Russia and Turkey may be replaying a similar scenario in Libya to what happened in Syria. BBC wrote,
The proxy wars in Libya have become, in many ways, a continuation of the proxy wars in Syria. Both sides have flown in Syrian militias to apply the skills they have gained in almost a decade of war in their homeland.
It is possible that Turkey’s President Recep Tayyip Erdoğan and Russia’s President Vladimir Putin have applied in Libya a version of the deals they have made in Syria.
The Russian mercenaries who have fought with Gen Haftar are from an organisation known as the Wagner Group, run by Yevgeny Prigozhin, a close associate of President Putin. The Wagner fighters have also been used in Syria.
It is significant that the Russian pullback from Tripoli has not been harassed by Turkey’s highly efficient military drones. The Russians have also moved advanced warplanes into Libya.
Russian stimulus is falling short to stem the economic crisis caused by coronavirus despite a “$123 billion plan”, Bloomberg reported.

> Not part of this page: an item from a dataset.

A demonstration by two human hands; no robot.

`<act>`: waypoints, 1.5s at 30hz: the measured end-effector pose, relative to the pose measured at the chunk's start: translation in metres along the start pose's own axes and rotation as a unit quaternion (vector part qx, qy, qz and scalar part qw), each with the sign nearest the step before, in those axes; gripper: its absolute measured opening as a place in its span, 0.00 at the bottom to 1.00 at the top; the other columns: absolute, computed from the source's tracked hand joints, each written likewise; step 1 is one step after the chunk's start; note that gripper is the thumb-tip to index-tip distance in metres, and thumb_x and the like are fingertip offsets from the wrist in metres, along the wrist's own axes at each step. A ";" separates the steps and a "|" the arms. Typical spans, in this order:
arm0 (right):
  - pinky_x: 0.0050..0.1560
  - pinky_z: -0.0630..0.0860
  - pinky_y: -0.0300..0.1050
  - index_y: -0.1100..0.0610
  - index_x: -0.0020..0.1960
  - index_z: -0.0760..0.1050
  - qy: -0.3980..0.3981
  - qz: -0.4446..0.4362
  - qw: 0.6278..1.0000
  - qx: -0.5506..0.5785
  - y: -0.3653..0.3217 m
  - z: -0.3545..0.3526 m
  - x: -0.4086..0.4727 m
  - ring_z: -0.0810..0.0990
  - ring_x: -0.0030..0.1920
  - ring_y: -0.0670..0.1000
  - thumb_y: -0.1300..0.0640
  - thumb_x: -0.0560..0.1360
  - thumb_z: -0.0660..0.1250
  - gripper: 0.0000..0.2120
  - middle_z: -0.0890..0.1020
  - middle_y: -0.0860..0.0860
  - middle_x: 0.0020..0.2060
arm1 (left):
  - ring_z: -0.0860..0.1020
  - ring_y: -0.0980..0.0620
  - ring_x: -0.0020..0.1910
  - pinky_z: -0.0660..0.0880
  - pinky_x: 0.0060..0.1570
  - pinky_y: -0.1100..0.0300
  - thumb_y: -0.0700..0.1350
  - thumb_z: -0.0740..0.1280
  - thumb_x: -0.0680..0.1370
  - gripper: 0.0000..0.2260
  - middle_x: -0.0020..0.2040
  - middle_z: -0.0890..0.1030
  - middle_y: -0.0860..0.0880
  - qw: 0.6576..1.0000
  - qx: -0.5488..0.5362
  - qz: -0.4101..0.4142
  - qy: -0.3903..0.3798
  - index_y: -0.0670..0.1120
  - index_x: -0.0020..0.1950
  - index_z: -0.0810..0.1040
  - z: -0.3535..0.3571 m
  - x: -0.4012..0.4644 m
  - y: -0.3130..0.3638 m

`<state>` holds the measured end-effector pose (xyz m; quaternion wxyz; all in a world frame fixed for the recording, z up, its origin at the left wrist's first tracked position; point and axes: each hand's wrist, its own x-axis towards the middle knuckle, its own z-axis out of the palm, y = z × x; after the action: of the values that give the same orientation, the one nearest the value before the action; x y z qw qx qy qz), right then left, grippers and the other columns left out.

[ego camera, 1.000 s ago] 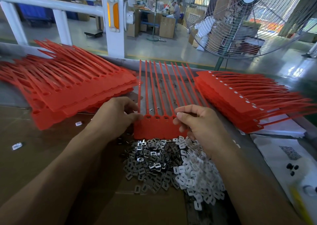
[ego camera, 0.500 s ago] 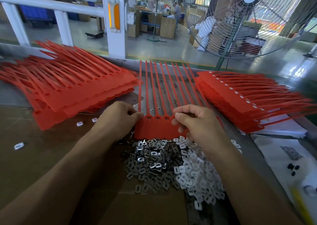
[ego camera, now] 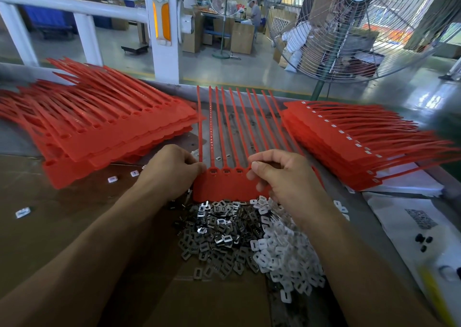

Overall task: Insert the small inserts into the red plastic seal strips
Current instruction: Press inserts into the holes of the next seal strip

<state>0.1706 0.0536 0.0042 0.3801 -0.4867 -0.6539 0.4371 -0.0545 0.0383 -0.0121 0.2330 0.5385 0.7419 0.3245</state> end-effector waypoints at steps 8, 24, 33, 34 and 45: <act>0.30 0.72 0.29 0.51 0.53 0.83 -0.002 -0.003 1.000 -0.004 -0.002 0.000 -0.001 0.81 0.33 0.42 0.59 0.82 0.68 0.06 0.87 0.48 0.40 | 0.78 0.52 0.28 0.78 0.35 0.52 0.52 0.71 0.79 0.12 0.31 0.83 0.48 0.999 -0.033 -0.010 -0.027 0.48 0.39 0.85 -0.003 -0.002 0.005; 0.32 0.72 0.31 0.48 0.54 0.82 -0.001 -0.007 1.000 -0.007 -0.002 -0.001 -0.002 0.81 0.34 0.43 0.58 0.82 0.68 0.07 0.87 0.47 0.41 | 0.77 0.55 0.25 0.76 0.33 0.56 0.48 0.71 0.77 0.11 0.31 0.84 0.48 0.998 -0.047 -0.021 -0.025 0.46 0.37 0.85 -0.001 -0.002 0.006; 0.33 0.74 0.32 0.48 0.55 0.82 -0.015 0.002 1.000 -0.002 0.001 0.000 -0.001 0.84 0.37 0.43 0.59 0.80 0.70 0.08 0.88 0.45 0.43 | 0.82 0.48 0.33 0.81 0.39 0.52 0.49 0.72 0.78 0.09 0.35 0.85 0.47 0.998 -0.048 -0.011 -0.040 0.48 0.39 0.86 -0.006 -0.005 0.008; 0.34 0.74 0.35 0.48 0.55 0.82 -0.017 0.003 1.000 0.000 0.001 0.000 -0.001 0.84 0.38 0.43 0.59 0.80 0.70 0.08 0.88 0.46 0.43 | 0.83 0.47 0.35 0.81 0.41 0.51 0.49 0.73 0.78 0.09 0.35 0.85 0.47 0.998 -0.047 -0.007 -0.039 0.48 0.39 0.86 -0.006 -0.005 0.007; 0.29 0.71 0.35 0.52 0.57 0.83 -0.015 0.005 0.999 0.042 0.001 0.003 0.001 0.82 0.35 0.45 0.62 0.81 0.69 0.08 0.89 0.48 0.44 | 0.79 0.62 0.38 0.72 0.34 0.68 0.50 0.72 0.77 0.03 0.38 0.81 0.57 0.982 -0.044 0.139 0.118 0.56 0.43 0.81 0.005 -0.010 0.009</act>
<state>0.1679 0.0542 0.0023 0.3883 -0.4670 -0.6381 0.4733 -0.0425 0.0322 -0.0087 0.1192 0.5837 0.6671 0.4473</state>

Kommersant spoke with [in Russian] Russian analysts to break down Russian allies by their importance and loyalty. Armenia, Belarus, Kazakhstan, Kyrgyzstan, and Tajikistan, members of the Collective Security Treaty Organization (CSTO) were analyzed. Belarus topped the list as “The main ally of Russia in the mass consciousness” but analysts noted that the military relationship is slowly deteriorating and there have been numerous scandals in Russia-Belarus relations, leading them to write, “In general, Belarus can be described as having high importance and only an average level of allied loyalty.” Kazakhstan was similar characterized as a country of “high importance” but an “average level of loyalty,” while Armenia was described as of being moderately important but highly loyal. Kyrgyzstan, for its part, “is not very important, but very loyal” and “Tajikistan is not important and not loyal.”
PHOTO: SpaceX launches its Falcon 9 rocket carrying its Crew Dragon spacecraft on Saturday with two NASA astronauts onboard. A triumph for SpaceX and NASA, the launch could spell trouble for Russia’s Roscosmos as it faces the specter of losing its largest source of revenue: selling seats on its space shuttles to NASA crew (NASA/Bill Ingalls).